Le temps maximum autorisé réservé à la formation sur site hospitalier varie considérablement d’un pays à l’autre, de 37h / semaine au Danemark à 80h aux USA . La directive Européenne impose 48h maximum.
Le problème est que la directive n’est pas sans effet pervers sur la formation. Les psychologues parlent de 10 années d’expérience et 10,000 heures de pratique pour atteindre un bon niveau, en médecine comme ailleurs. Si l’exposition se réduit, il faudra mécaniquement plus de temps, et notamment plus de 5 ans pour atteindre ce niveau. La directive 60h représente 4,000h annuelles, soit 20,000h en 5 ans. 37h autorisent 1850h par an, 48h représentent 2400h an.
Si l’on prend le passé, on voit que les internes en chirurgie passaient en moyenne et au total (sur 5 ans) 2753h comme opérateur au bloc, 272h comme assistant, et 939h sur des actes techniques dans le pré-op et post-op. Ces 3963h (sur 5 ans) au bloc sont évidemment compatibles avec toutes les restrictions citées précédemment ; elles ne représentent que 20% du temps d’un interne US. Mais ce serait une erreur de considérer que c’est la seule fraction est utile. Il faut aussi passer du temps à étudier l’anatomie, consulter, et maîtriser le pré et post op.
Dans la réalité, les nouvelles directives impactent significativement même la fraction du temps passée au bloc (pour des raisons de disponibilité aux bons horaires) et du temps passé avec les seniors au point de représenter moins 85% d’exposition pour les internes de 1° année. Paradoxalement, le nombre d’EIG a plutôt tendance à augmenter avec l’application de la directive. Enfin, la directive rend les staffs très aléatoires car on a jamais tout le service et elle impose des transmissions plus fréquentes avec le risque associé d’oublier des points importants.
Pour le dire autrement, la chirurgie est un métier manuel, et réduire l’expérience manuelle est forcément associé à une moins bonne maîtrise.
Pour toutes ces raisons, l’organisme en charge des cursus Universitaires US (Accreditation council for Graduate Medical Education-ACGME) vient de décider de réviser pour juillet 2017 sa politique de repos compensateurs accordé aux Internes. Les nouvelles règles maintiennent le temps de travail max par semaine à 80 heures en moyenne sur 4 semaines, mais étend l’autorisation de prendre des gardes de 24 heures (contre 16 heures actuellement) et de cumuler des heures sans repos immédiats. En redonnant la main aux internes avec un mot clé ‘flexibilité’ pour mieux s'autoréguler dans leur temps de travail, l’ACGME espère un réel bénéfice à la fois pour la gestion de la fatigue, la formation et la sécurité.

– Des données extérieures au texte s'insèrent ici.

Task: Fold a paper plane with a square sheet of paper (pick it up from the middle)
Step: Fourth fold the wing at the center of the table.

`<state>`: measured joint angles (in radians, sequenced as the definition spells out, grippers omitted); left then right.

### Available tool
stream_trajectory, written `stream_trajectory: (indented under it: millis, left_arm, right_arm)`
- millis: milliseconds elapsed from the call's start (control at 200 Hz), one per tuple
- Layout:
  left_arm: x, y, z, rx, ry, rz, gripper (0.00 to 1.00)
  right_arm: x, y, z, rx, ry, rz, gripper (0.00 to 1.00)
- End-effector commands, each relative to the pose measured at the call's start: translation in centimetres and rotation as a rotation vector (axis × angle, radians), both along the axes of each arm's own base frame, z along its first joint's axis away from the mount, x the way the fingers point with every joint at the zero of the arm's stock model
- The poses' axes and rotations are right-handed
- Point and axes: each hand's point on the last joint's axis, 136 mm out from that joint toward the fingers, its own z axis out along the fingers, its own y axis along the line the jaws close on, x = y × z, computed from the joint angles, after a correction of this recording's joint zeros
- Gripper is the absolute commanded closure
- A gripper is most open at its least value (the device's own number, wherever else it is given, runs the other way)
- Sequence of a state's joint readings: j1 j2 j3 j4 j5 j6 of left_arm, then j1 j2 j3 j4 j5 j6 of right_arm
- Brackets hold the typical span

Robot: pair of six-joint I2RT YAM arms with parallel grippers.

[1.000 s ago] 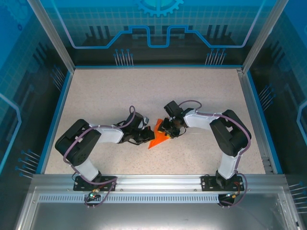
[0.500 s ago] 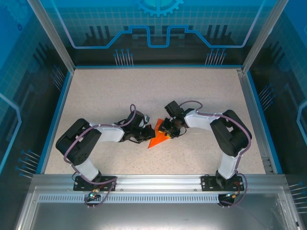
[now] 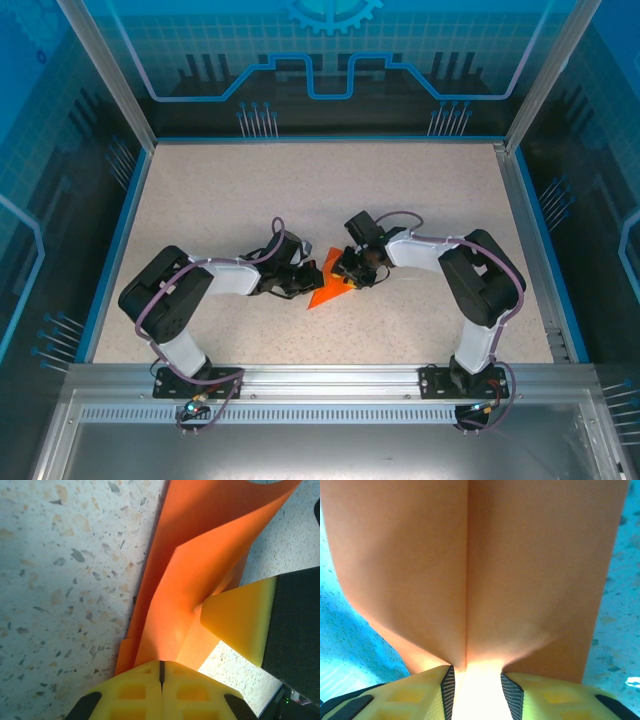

Au bilan, on retiendra que le bon sens ne suffit pas. On ne peut pas prendre sur étagère une mesure de bon sens (la réduction de la fatigue réduit les erreurs) sans assumer une vision globale de son implémentation : toute réduction de temps de travail suppose une augmentation des effectifs, et une augmentation de la durée de formation (puisque l’exposition est moindre). Si l’on accepte ni l’une ni l’autre de ce contraintes, ce qu’a fait précisément la médecine aux USA comme ailleurs dans le monde, la réforme n’a aucune chance d’être efficace et vertueuse.